What was the impact of the Korean War on international relations and the Cold War?
The war, though long, bloody and costly, also seemed to prove and justify that a policy of containment - stopping the spread of communism to other countries - worked and was justified. This would be part of the reason why we would get involved in Vietnam a short time later. The war was mostly between the US and China, so there were tense relations between our two countries for more than 20 years following the Korean conflict.
It accelerated the Cold War between us and the Soviet Union, as the North relied on Soviet weapons to fight the war, and some Soviet pilots even flew missions against American jets during that time, and we knew it. We accelerated the arms race, and the public became overwhelmingly convinced that the Soviets were bent on world domination, and social hatred of them and communists grew rapidly in the early 1950s.
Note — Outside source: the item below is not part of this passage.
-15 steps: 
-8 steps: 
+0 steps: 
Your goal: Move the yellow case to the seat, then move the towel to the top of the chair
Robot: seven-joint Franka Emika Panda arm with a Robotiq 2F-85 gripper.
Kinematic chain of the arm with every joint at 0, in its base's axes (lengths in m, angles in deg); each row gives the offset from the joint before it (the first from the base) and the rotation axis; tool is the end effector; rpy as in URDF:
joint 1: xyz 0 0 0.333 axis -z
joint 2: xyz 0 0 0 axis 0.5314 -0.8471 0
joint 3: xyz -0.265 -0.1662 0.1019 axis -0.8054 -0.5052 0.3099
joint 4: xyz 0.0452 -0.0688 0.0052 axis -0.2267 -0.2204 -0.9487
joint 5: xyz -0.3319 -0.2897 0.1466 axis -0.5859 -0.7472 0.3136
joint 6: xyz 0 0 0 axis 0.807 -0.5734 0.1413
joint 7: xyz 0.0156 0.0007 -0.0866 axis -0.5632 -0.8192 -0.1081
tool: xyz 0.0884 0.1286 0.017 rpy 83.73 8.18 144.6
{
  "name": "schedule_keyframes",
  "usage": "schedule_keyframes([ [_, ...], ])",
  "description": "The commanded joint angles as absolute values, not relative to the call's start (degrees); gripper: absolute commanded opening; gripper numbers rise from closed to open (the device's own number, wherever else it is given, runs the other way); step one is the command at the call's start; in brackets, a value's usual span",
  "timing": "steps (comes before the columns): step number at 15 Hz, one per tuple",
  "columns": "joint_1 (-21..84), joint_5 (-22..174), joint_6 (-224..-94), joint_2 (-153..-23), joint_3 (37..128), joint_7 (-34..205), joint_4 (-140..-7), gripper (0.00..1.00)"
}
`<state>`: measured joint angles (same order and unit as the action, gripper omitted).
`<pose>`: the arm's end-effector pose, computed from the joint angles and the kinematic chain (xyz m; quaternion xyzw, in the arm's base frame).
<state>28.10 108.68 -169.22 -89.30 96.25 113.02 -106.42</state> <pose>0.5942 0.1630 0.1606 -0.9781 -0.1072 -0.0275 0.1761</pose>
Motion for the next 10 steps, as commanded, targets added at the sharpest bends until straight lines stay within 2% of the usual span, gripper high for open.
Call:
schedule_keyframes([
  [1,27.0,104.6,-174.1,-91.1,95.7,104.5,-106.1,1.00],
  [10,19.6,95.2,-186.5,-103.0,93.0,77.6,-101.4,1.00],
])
The major impact of this war was to make the Cold War seem more serious to the US policy makers and to other non-communist countries, especially in Asia.
Because of this war, the US really stepped up its program of containing communism. It increased the number of active duty military personnel in a big way and it started to station more of them at bases around the world.
The US also started to get more serious about trying to help the countries of Asia out economically and militarily. This was when we started to really defend Taiwan and guarantee its security against Mainland China, for example. We also started giving more foreign aid to various countries to keep them on our side.